For more than 20 years, the association has supported a shelter in Cameroon that helps care for orphaned gorillas and chimpanzees

For more than 20 years, the association has supported a shelter in Cameroon that helps care for orphaned gorillas and chimpanzees

The zoo spokesman continued: ‘It’s nice to see him grow up in the family group at Bristol Zoo, because there are two other youngsters next to him, ages three and four.

“It’s a fun way for those two to learn good maternal instincts from the mom in the group.

Western Lowland Gorilla: The population of critically endangered species has decreased by 60 percent

The western lowland gorilla is largely found in Cameroon, the Central African Republic, the Democratic Republic of the Congo and Equatorial Guinea, as well as Gabon and the Republic of the Congo.

The exact number of gorillas is unknown as they mainly live in dense and remote rainforests in Africa.

However, significant populations exist in isolated swamps and the remote swampy forests of the Republic of Congo.

Western lowland gorillas are slightly smaller than their counterparts, with brownish-gray coats and chestnut brown chests.

They also have wider skulls with more pronounced brow ridges and smaller ears.

They weigh up to 440 pounds and can be as long as 6ft.

Gorilla numbers have declined in recent years due to poaching and disease, with populations declining by 60 percent over the past 25 years.

Source: WWF

“They learn from the Touni how to be a good mother.”

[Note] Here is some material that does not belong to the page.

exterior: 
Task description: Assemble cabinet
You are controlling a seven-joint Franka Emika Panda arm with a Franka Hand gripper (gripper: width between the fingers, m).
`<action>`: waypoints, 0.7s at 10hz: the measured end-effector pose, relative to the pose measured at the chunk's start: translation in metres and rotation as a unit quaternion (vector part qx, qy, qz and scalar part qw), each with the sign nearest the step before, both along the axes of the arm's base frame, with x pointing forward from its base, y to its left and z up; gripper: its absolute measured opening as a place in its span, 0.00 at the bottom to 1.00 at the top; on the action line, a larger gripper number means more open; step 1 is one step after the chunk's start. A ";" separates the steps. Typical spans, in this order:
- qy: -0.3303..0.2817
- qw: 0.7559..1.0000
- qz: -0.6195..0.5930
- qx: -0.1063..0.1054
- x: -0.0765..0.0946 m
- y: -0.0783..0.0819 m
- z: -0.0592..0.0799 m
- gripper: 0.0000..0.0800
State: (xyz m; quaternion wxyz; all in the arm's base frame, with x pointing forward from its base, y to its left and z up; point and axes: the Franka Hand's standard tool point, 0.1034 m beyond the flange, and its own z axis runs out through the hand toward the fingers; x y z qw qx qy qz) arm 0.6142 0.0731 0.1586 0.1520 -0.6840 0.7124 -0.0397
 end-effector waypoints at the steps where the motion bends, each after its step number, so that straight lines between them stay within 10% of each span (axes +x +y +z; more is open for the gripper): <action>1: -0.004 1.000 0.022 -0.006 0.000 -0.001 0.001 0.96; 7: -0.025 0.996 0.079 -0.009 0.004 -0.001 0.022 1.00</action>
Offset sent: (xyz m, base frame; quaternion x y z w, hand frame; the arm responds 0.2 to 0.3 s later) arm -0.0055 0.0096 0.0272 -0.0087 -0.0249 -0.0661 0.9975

Western lowland gorillas are critically endangered primates from Cameroon, in western Central Africa. Many wild gorillas are shot by hunters for the bushmeat trade that thrives in towns and cities.

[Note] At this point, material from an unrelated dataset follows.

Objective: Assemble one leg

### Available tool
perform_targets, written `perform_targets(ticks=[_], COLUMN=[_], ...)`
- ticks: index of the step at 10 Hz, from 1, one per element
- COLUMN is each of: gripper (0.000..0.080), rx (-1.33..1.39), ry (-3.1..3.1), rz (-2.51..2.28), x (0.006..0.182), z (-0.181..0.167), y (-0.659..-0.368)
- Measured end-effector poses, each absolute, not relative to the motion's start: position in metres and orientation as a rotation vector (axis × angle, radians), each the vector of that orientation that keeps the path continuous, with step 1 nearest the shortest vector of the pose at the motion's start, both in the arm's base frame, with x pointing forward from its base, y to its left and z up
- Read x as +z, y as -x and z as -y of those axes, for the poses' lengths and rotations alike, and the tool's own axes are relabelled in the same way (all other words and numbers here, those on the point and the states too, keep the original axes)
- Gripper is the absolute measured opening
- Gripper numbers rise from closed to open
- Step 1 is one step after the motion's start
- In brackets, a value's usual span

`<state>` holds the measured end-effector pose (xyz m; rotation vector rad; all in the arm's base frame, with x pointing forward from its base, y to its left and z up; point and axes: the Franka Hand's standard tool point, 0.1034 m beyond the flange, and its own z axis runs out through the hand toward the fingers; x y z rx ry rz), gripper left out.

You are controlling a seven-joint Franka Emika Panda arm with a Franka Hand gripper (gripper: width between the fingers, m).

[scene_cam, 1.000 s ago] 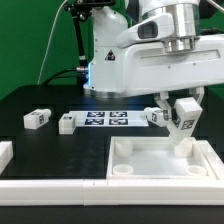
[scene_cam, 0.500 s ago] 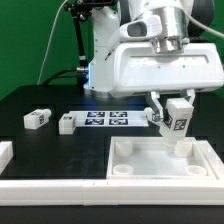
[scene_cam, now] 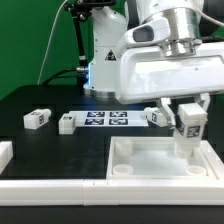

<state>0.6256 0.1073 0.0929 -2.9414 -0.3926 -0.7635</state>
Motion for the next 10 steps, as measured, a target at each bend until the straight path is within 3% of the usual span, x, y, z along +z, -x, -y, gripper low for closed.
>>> perform_targets(ticks=[2, 10], gripper=[0.0288, 0.0288], rx=[-0.793, -0.852], ry=[2.919, 2.921], rz=[0.38, 0.427], x=[0.092, 0.083], z=[-0.121, -0.109], y=[-0.627, -0.63])
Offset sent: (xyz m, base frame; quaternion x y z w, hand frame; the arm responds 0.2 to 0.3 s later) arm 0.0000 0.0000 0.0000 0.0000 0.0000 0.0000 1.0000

Bristol Zoo Gardens is actively involved to ensure that there is a strong population under human care.

Lowland gorillas, which can weigh up to 400 pounds as adults and be up to 6 feet tall, are usually not aggressive – unless disturbed.

Nigel Simpson, Head of Animal Collections, said: “It is important to help protect the future of western lowland gorillas, which are critically endangered in the wild.

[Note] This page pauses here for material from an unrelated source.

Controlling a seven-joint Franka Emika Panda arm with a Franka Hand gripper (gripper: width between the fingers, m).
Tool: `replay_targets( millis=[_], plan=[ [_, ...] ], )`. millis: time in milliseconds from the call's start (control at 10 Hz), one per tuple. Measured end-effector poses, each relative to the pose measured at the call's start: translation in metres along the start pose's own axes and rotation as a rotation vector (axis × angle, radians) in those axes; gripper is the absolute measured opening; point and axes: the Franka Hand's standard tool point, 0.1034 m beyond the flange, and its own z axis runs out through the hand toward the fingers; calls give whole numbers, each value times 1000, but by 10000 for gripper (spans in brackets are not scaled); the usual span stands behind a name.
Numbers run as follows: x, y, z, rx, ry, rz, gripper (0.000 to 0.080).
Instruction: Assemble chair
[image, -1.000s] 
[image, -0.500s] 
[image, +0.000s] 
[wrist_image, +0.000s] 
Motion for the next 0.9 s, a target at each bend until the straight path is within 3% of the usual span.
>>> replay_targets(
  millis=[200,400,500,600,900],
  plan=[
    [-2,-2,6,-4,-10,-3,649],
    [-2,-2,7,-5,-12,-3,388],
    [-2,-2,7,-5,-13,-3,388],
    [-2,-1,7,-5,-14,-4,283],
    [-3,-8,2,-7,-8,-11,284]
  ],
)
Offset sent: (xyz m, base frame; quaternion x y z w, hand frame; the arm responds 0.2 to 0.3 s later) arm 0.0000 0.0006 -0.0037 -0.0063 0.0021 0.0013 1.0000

Nigel said, “Touni is an excellent mother and she takes very good care of her baby. All early signs are positive and the baby looks strong and healthy. ‘

The new gorilla joins the troop of seven others at the zoo, who are part of a breeding program to secure the future of western lowland gorillas.

Gorillas are hunted for their meat and their young are regularly taken and sold as pets, often only to be abandoned or starved to death.

Visitors should be able to see the new gorilla as they pass through the Gorilla House or look outside at the Gorilla Island.

Bristol Zoo Gardens is one of several outdoor attractions reopening to the public on Monday, in line with the government’s roadmap to not lock.

Chester Zoo, Blackpool Zoo, Colchester Zoo, Whipsnade Zoo, Longleat Safari Park, Banham Zoo and Paignton Zoo will also welcome visitors.

Legoland Windsor, Thorpe Park, Alton Towers, Chessington World of Adventures and London Zoo will all welcome visitors again from April 12, but with different security measures to make them Covid-secure.

New Hygienic and safety measures in place to help protect guests include temperature controls upon arrival, enhanced cleaning, one-way systems, and social distance markers in queues, shops and restaurants.

Some sites also limit ticket sales to six to prevent people out of the house from breaking the ‘rule of six’.